The tragedy gave Vonita, a trained dancer, the impetus to learn how to integrate dance into patients’ daily routines. She trained with the Mark Morris Dance Group in Brooklyn, but back home in Dubai she couldn’t find any patients she could help. She launched Movement Mantra in 2013 as a pro-bono group, but it was only after she came across a Facebook group for Parkinson’s patients that she found her subjects. ‘We had seven members on the first day,’ says Vonita. This increased to 30 plus in two years. Now, 17 patients are regulars in the twice-weekly classes at her villa in Umm Suqeim. ‘We hope to help them lead a better life.’

The Sameness Project

They are a bunch of Dubai-based ‘social innovators aiming to spread goodness’. Lead innovator Lina Nahhas says the idea is to ‘facilitate moments of sameness with the intention to look past the things that separate us from another, and see what makes us the same in our humanity’.

Projects include Water for Workers – to engage and thank Dubai’s workers through meaningful two-way conversations. The group has distributed 120,000 plus bottles of water so far, engaging more than 2,000 volunteers and 200 corporates.

Another initiative involves helping cabbies and labourers attain well-being through the services of fitness professionals.
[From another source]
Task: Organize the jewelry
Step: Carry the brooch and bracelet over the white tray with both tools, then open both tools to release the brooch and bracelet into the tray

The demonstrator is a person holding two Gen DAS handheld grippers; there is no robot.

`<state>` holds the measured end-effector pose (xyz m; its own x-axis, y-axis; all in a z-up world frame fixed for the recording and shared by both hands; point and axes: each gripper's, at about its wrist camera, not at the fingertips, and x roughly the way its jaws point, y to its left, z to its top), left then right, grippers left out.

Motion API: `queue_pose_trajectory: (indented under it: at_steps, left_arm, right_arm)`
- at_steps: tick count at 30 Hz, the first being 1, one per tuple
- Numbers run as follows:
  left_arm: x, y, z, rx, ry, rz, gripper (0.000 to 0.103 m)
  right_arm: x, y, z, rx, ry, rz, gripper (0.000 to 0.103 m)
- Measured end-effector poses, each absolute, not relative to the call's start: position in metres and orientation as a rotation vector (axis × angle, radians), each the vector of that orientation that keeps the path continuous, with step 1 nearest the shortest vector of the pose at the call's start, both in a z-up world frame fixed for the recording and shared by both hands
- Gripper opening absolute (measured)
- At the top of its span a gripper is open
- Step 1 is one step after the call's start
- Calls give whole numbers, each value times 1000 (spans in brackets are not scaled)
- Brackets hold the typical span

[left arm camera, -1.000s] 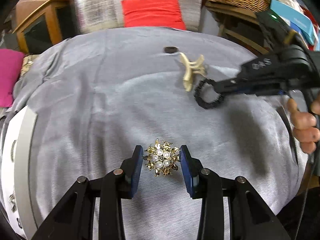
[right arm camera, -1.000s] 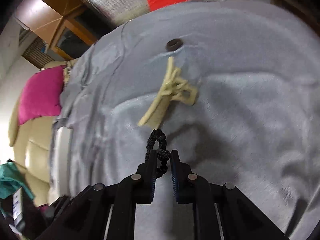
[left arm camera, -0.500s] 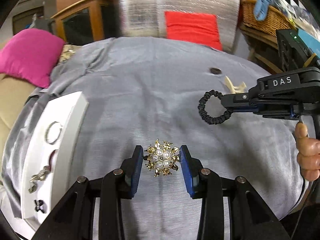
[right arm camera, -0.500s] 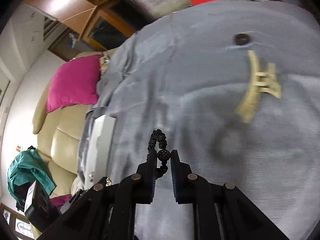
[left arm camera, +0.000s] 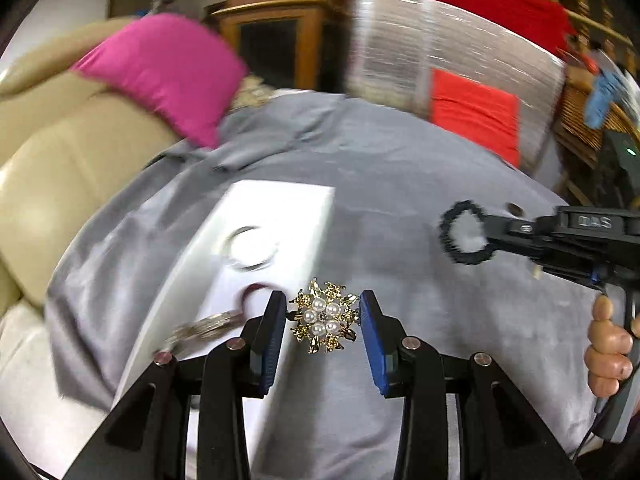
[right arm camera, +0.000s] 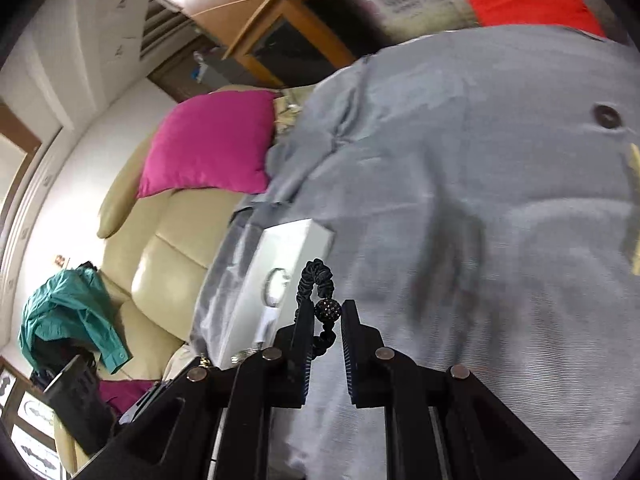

This has benefited over 800 drivers and 600 plus labourers across Dubai.

Yet another project involved pairing mainstream and special needs students in a creative endeavour to showcase their sameness, encouraging integration.


Saima (top left) regularly organises events for special needs children, while Arushi (above) is devoted to saving Mother Nature. Rohan (left) has been working hard to serve labourers in the UAE.

Little Hero

Rohan Kapur

The Grade 10 student of Delhi Private School, Sharjah, founded Serve The Heroes, an initiative for labourers, in 2012 when he was just 13. The 50-member strong group has successfully served 6,000 plus labourers in a span of three years. The members give labourers a cool, refreshing drink, cakes or fruits, biscuits, or a cap to help them beat the heat while they are toiling in the sun.

Last iftar, the group served dates, water and doughnuts to over 300 labourers at Bee’ah’s Tandeef Operations Yard.

Rohan’s group has gone beyond the confines of Dubai, and served labourers in Sharjah and Ajman as well. They have also participated in the National Day Parade for the past two years. Rohan is the 15th Regional Ambassador of Tunza Eco-Generation (Seoul, Korea) to the Middle East.

Arushi Madan

The 17-year-old Dubai student is known as the green warrior, an environmental activist who has won the Sharjah Environment Awareness Award. She joined the UAE online group Students for Earth and is its president at present. The 4,000-member group donated medicines and relief supplies to those hit by the Chennai floods in India last year.

‘We also have large-scale projects such as the A Dose Of Help scheme, in which we collect unused medication that have a year 
to the expiry date from homes, businesses and pharmacies across Dubai and Sharjah,’ says Arushi. ‘We send it to the UAE Red Crescent to be distributed to the poor and needy. So we salvage medicines that would otherwise go to the landfill.’

The young activist runs a pick and drop textbook recycling campaign as well, which has even had students from Abu Dhabi lending a hand.

Arushi’s now waiting for Sharjah Municipality to identify a site to plant 250 trees under a mass tree plantation drive allocated to her by the Environment Protection Agency.

Saima Khan

The 17-year-old Dubai student has volunteered with more than 85 charities, philanthropic organisations and non-profit bodies locally and globally over the past four years.

Along with four friends, she’s the founder of a charity group called Step Up that serves as a platform for youth to contribute to social causes. ‘We’re also working on implementing several social and environmental projects,’ says Saima.

The group organises events for special needs students and adults as well.

Step Up has 250 volunteers who actively take part in its various initiatives and projects. ‘We recently took part in Give a Ghaf green community planting event held in Al Barari Estate,’ says Saima. ‘Step Up planted more than 15 trees. We also organised a party for students of Manzil special needs centre and assisted during the Walk4Autism event.’